Mais ces perspectives pourraient être plus sombres avec l’avènement de cette pandémie. En outre, les nouvelles projections de la CEMAC indiquent que le taux de croissance de la zone s’établirait, dans une hypothèse optimiste de maîtrise de la situation à court terme, à -1,6% en 2020, soit une baisse de 4,9% comparativement aux projections initiales pré-Covid-19 de 3,3%.
Solomane Koné explique en outre que : « Cette perte de croissance pourrait être causée par un recul de la production, compte tenu de la baisse des prix des matières premières, notamment du pétrole, dont la région est exportatrice nette. La région pourrait enregistrer des faillites d’entreprises et des pertes d’emplois. Le ciblage des mesures gouvernementales pour ce segment doit faire l’objet d’une attention particulière».
Au niveau des prix, la BAD souligne qu’un double effet pourrait se produire, dont la résultante dépendra du niveau de perturbation des chaînes d’approvisionnement, non seulement sur le plan international, mais également au niveau national.
Il s’agit notamment du recul des tensions inflationnistes en relation avec la contraction de la demande intérieure et d’une exacerbation de ces tensions si les approvisionnements en biens et services ne sont pas convenablement assurés.

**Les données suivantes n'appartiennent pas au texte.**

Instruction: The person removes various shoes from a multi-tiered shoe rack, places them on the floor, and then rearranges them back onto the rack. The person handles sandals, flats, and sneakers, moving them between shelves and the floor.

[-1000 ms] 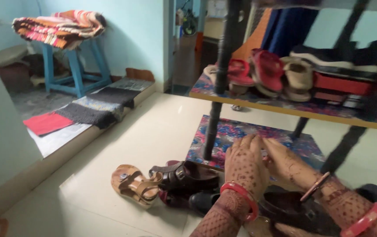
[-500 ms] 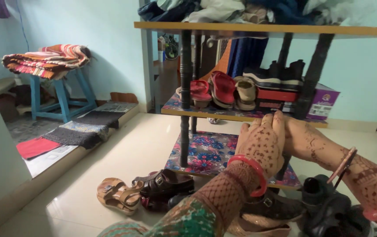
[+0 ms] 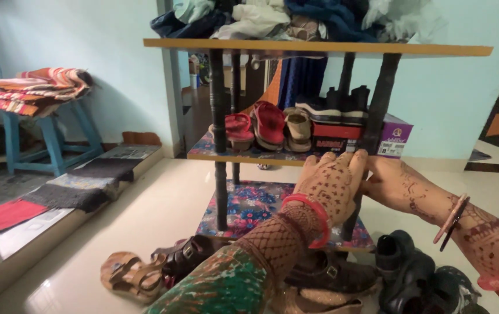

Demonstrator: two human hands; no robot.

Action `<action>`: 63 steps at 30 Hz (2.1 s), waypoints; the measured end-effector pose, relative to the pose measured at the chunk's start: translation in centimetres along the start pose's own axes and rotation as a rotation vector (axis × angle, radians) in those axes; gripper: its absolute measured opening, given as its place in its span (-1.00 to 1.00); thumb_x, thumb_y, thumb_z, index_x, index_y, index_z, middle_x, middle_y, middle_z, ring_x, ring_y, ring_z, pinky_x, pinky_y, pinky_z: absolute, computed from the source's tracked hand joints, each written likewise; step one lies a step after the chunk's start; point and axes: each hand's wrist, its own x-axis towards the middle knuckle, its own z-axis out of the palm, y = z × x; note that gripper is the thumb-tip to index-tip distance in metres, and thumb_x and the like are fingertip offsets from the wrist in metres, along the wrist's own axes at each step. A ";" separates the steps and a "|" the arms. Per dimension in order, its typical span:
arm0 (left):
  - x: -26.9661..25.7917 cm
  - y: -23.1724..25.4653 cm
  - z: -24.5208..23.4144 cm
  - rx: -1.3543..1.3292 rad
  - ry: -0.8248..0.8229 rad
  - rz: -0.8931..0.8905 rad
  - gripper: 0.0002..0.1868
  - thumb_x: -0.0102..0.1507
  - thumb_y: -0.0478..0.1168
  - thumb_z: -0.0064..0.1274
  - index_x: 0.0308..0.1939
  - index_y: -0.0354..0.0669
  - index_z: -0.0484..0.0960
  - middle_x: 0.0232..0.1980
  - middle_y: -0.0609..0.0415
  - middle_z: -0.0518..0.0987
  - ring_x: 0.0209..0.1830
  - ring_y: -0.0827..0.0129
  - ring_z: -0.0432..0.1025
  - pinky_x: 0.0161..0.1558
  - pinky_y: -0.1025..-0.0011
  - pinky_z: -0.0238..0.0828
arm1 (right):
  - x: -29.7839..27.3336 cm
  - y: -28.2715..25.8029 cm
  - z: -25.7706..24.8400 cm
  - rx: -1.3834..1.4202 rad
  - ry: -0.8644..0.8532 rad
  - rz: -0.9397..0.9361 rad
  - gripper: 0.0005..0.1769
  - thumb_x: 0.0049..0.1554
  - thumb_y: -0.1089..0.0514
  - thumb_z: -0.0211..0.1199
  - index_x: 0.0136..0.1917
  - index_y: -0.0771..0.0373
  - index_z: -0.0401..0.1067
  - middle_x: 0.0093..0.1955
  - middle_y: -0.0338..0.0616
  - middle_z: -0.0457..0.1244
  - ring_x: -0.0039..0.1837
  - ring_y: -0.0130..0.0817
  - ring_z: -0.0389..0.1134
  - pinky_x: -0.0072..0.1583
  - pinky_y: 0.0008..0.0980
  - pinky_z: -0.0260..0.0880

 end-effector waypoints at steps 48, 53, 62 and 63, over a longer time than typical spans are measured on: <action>18.3 -18.7 15.6 -0.028 -0.022 -0.650 -0.28 0.16 0.12 0.27 0.32 0.06 0.35 0.39 -0.14 0.29 0.42 -0.02 0.20 0.27 0.10 0.24 | 26.1 6.7 19.2 0.125 0.662 -0.082 -0.37 0.11 -0.03 0.19 0.35 0.30 0.16 0.24 0.22 0.25 0.23 0.18 0.32 0.17 0.00 0.38; 18.2 -19.2 14.4 -0.074 -0.034 -0.644 -0.27 0.19 0.13 0.23 0.36 0.04 0.36 0.33 -0.16 0.41 0.28 0.00 0.41 0.17 0.12 0.43 | 26.2 6.9 19.3 0.104 0.606 -0.025 -0.34 0.07 -0.06 0.25 0.30 0.32 0.14 0.20 0.21 0.25 0.23 0.16 0.32 0.18 0.00 0.37; 15.8 -20.8 9.1 -0.204 0.026 -0.647 -0.53 0.20 0.19 0.08 0.12 0.18 0.65 0.08 -0.10 0.65 0.13 -0.01 0.53 0.11 0.12 0.47 | 27.5 7.7 19.7 0.105 0.663 -0.041 -0.38 0.08 0.13 0.07 0.38 0.38 0.13 0.25 0.32 0.20 0.18 0.27 0.31 0.18 0.06 0.37; 15.0 -21.1 8.5 -0.171 0.062 -0.603 -0.56 0.21 0.15 0.10 0.10 0.15 0.64 0.05 -0.12 0.65 0.11 -0.03 0.53 0.09 0.11 0.47 | 27.4 7.8 19.6 0.076 0.640 -0.050 -0.39 0.09 0.12 0.08 0.37 0.37 0.14 0.26 0.31 0.20 0.19 0.26 0.32 0.19 0.05 0.37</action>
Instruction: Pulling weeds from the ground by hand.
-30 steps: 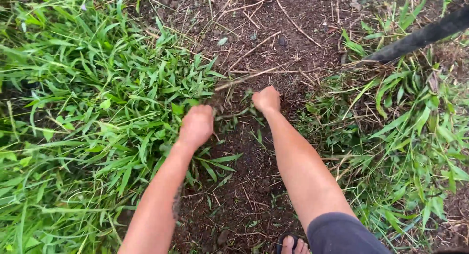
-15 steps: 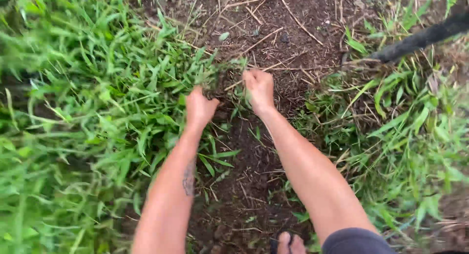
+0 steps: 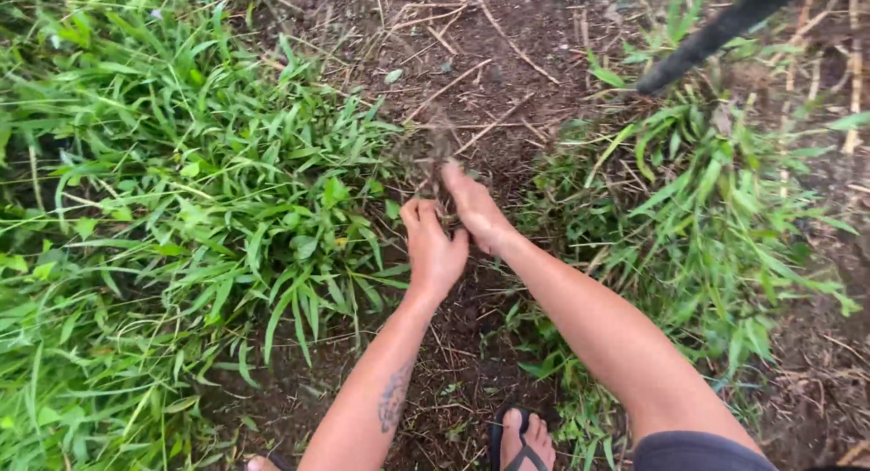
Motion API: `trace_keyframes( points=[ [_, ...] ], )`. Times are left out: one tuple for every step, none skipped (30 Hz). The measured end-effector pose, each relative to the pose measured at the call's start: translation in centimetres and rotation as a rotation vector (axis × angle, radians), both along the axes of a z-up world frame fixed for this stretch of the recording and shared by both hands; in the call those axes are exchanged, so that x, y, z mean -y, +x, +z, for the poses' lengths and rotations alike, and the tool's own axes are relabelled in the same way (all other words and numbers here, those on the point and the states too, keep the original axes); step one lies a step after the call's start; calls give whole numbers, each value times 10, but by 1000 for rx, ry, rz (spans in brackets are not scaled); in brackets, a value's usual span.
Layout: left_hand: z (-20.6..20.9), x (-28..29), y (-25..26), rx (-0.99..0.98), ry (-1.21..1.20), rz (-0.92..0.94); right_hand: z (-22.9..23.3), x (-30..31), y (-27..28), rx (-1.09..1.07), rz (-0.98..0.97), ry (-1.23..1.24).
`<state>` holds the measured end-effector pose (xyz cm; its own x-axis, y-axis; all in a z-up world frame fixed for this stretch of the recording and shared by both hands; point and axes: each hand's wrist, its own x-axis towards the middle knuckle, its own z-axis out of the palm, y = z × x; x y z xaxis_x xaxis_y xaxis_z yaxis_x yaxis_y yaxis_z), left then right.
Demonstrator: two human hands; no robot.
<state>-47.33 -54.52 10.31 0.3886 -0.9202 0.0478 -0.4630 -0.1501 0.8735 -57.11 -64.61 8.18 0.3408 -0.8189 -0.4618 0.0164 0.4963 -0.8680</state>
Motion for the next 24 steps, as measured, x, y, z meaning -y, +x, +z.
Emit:
trace_keyframes(
  points=[
    [5, 0, -11, 8, -64, -26, -11, 5, -14, -203, 94, -291],
    [12, 2, -22, 19, -130, -73, -21, 11, -30, -412, 169, -577],
    [35, 0, -26, 15, -142, -105, 9, 10, -38, -423, 136, -581],
    [57, -2, -30, 38, -189, -174, 38, 8, -46, -517, 157, -655],
    [80, -5, -33, 59, -236, -243, 67, 6, -54, -614, 179, -726],
    [95, -8, -35, 59, -243, -265, 100, 4, -64, -621, 156, -726],
    [109, -11, -35, -19, -273, -374, 132, 1, -72, -514, 117, -565],
    [122, -14, -36, -100, -301, -473, 164, -1, -79, -404, 91, -410],
    [130, -12, -33, -103, -306, -485, 190, -2, -96, -410, 78, -413],
    [136, -10, -30, -324, -294, -487, 216, -3, -112, -512, 59, -370],
    [142, -8, -27, -545, -276, -487, 241, -4, -127, -613, 39, -325],
    [136, 2, -19, -549, -275, -493, 266, -12, -143, -618, 33, -323],
    [130, 12, -11, -490, -226, -454, 291, -20, -157, -676, -130, -367],
    [123, 21, -4, -433, -178, -404, 317, -26, -171, -732, -283, -412],
    [107, 29, 5, -439, -179, -400, 305, -18, -198, -737, -278, -413],
    [90, 37, 16, -387, -193, -362, 292, -10, -223, -655, -385, -587],
    [73, 46, 27, -335, -207, -325, 278, -1, -249, -564, -488, -759],
    [66, 49, 34, -332, -205, -327, 265, 4, -253, -562, -490, -756],
    [59, 53, 40, -260, -203, -254, 252, 9, -259, -756, -522, -952],
    [52, 56, 45, -188, -200, -187, 239, 13, -265, -952, -548, -1144],
    [53, 54, 46, -184, -196, -193, 217, 21, -256, -952, -554, -1137],
    [54, 53, 48, -144, -136, -192, 195, 31, -246, -1199, -454, -1102],
    [55, 52, 50, -103, -76, -191, 174, 41, -235, -1437, -343, -1054],
    [50, 50, 53, -100, -74, -191, 170, 39, -221, -1435, -343, -1052]
  ],
)
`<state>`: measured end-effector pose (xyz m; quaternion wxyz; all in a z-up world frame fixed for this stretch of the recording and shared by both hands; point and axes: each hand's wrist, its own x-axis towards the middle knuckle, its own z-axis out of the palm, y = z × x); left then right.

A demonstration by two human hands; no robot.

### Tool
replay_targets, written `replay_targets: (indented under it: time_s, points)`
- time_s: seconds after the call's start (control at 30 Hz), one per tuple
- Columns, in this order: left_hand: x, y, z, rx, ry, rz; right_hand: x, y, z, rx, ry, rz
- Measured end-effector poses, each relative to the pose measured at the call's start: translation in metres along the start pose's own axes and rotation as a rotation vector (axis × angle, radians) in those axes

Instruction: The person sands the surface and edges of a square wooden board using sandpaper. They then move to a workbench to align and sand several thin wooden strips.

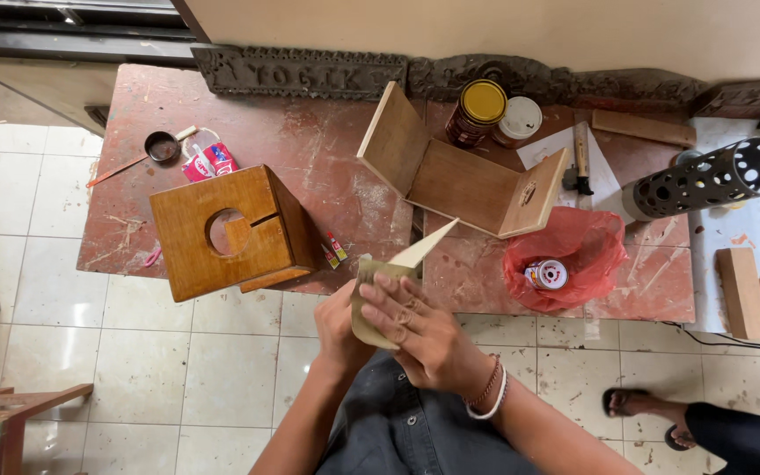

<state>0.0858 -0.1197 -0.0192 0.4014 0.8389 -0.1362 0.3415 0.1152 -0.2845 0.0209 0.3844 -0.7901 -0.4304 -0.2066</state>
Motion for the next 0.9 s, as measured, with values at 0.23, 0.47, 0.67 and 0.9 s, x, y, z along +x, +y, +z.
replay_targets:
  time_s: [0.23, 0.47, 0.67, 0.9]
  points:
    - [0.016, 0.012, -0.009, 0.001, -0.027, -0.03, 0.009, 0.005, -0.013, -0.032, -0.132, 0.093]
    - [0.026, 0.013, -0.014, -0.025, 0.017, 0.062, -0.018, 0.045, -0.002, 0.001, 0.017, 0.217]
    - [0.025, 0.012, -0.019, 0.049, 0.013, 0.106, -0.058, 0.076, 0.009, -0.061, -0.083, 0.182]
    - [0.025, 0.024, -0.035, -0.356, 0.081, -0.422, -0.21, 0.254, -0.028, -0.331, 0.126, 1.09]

Au niveau des finances publiques, il déclare que « les soldes budgétaires devraient connaître une détérioration significative. Les projections pré-Covid-19 prévoyaient en 2020 un excédent budgétaire en Afrique centrale de l’ordre de 0,5% du PIB pour toute la région et de 0,9% pour la zone CEMAC. Les projections post-Covid-19 de la CEMAC indiquent que le solde budgétaire global de la zone se creuserait plutôt de 7,5% du PIB pour s’établir à -6,6% du PIB ».
En outre, précise-t-il, « Cette détérioration des finances publiques résulterait à la fois de la baisse des recettes budgétaires (consécutivement à la baisse des cours des matières premières et de la baisse de l’assiette fiscale fondée sur l’activité économique en pleine contraction significative), ainsi que d’une augmentation relative des dépenses publiques (compte tenu notamment de l’augmentation potentielle des dépenses liées aux systèmes de santé et de soutien aux secteurs les plus touchés par la pandémie) ».
Sur le secteur extérieur, « le solde courant de la région devrait sans surprise se détériorer davantage. Les projections initiales de la BAD avaient prévu, pour 2020, un solde courant déficitaire de 2,8% du PIB pour l’Afrique centrale et de 2% pour la CEMAC. La révision de ces projections après l’avènement du Covid-19 indique que le déficit du solde courant se creuserait davantage de 8,6% pour s’établir à 10,3% du PIB, en lien avec la détérioration des termes de l’échange, la baisse des exportations et une possible progression des importations», indique-t-il.
Avant de conclure que : «le creusement du déficit courant pourrait se traduire par une forte baisse des réserves de change. Par ailleurs, la diminution des recettes d’exportation et budgétaires pourrait impacter la capacité des pays à honorer le service de la dette extérieure d’où la pertinence des propositions de certains gouvernements du G20 et d’institutions multilatérales en faveur des rééchelonnements et des remises de dettes ».